**Task goal:**
Given the records underneath, please repeat exactly the lines from the line with "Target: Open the" through the line with "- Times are", passing over any picture.

**Supplied entries:**
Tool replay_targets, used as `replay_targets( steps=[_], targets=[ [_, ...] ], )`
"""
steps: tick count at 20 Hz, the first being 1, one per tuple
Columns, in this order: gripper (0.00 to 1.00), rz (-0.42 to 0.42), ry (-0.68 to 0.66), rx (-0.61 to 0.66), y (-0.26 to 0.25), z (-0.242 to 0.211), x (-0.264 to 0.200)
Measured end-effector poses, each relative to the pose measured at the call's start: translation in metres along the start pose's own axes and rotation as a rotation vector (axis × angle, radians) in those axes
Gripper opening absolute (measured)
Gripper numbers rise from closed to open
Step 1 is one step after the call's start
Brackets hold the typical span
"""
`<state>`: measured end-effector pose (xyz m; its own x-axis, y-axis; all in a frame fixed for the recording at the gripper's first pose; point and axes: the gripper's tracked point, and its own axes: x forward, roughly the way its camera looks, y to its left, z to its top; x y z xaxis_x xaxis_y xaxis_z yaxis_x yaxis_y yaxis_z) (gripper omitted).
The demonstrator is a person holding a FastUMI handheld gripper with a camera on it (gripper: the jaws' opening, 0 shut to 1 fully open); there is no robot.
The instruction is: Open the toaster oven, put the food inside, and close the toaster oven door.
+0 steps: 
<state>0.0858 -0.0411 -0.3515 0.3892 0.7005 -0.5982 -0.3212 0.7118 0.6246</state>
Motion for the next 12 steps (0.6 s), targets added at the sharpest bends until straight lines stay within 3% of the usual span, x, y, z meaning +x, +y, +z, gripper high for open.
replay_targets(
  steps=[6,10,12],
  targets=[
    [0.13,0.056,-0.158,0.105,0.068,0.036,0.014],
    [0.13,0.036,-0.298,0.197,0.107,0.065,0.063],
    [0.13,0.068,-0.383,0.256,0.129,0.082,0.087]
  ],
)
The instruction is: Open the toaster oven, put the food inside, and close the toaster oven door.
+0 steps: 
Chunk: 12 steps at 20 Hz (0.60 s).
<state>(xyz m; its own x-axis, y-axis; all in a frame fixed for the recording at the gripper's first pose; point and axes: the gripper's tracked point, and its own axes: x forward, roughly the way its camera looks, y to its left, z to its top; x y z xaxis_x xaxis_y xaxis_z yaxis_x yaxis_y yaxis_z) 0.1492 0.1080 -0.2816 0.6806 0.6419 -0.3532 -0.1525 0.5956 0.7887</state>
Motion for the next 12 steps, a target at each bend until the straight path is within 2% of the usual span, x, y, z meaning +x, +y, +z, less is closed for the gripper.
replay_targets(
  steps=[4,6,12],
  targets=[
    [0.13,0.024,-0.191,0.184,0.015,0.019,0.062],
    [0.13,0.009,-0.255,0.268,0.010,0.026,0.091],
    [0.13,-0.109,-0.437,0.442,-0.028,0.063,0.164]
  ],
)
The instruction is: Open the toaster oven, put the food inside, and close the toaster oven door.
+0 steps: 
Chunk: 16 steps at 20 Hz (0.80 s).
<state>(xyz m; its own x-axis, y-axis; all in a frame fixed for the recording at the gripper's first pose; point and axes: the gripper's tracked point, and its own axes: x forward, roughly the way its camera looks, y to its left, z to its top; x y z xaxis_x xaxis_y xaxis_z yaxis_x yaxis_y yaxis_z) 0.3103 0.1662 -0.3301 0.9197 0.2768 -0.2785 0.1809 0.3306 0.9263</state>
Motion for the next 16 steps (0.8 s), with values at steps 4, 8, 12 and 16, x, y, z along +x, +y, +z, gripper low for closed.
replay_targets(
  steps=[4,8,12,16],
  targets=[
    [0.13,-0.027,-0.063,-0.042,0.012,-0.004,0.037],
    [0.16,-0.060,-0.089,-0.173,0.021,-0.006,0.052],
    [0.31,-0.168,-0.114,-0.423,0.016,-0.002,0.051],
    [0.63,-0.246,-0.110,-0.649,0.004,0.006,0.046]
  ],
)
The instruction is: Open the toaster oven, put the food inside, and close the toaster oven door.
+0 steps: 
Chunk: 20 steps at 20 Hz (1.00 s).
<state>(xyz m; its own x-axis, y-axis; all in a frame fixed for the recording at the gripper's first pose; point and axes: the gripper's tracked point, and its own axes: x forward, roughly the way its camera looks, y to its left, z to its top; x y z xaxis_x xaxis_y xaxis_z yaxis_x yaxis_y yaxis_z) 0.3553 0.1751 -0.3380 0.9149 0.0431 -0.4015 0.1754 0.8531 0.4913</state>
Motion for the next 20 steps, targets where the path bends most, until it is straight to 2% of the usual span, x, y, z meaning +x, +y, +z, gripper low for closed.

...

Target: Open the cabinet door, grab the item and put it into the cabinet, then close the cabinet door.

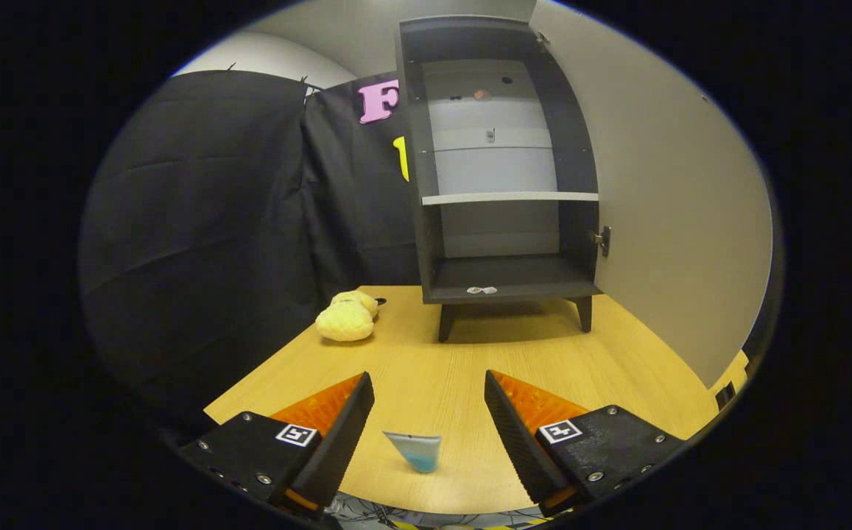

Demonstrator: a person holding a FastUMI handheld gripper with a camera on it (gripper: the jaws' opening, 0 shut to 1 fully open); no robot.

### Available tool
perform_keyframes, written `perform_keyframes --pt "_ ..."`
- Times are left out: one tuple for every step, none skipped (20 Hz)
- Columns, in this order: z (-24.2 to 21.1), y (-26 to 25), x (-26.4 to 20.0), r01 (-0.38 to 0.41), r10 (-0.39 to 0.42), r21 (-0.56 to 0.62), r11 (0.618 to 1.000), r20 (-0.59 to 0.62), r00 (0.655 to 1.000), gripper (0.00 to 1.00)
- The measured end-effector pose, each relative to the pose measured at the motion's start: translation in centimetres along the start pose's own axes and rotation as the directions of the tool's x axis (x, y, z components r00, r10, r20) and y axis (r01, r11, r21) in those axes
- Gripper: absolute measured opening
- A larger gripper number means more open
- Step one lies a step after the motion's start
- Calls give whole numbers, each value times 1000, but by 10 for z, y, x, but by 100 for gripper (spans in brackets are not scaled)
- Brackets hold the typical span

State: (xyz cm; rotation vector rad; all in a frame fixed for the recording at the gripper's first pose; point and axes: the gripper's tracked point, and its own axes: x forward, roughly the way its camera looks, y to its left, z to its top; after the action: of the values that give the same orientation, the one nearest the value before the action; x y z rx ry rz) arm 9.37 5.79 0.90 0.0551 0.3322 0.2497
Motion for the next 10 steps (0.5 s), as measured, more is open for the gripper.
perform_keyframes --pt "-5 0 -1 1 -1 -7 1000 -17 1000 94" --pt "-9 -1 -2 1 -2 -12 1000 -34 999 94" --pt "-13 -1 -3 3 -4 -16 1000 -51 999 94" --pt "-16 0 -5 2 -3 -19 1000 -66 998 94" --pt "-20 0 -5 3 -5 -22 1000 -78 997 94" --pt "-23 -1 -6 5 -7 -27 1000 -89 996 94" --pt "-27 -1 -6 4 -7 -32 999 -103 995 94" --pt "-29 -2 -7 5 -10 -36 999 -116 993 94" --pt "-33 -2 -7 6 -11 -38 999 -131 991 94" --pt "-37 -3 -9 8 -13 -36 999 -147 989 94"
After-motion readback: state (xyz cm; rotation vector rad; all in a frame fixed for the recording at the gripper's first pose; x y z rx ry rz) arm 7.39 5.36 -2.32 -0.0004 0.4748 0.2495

**Output of the task:**
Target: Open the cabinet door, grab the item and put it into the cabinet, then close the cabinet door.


Demonstrator: a person holding a FastUMI handheld gripper with a camera on it (gripper: the jaws' opening, 0 shut to 1 fully open); no robot.

### Available tool
perform_keyframes, written `perform_keyframes --pt "_ ..."`
- Times are left out: one tuple for every step, none skipped (20 Hz)

The answer has been written out completely.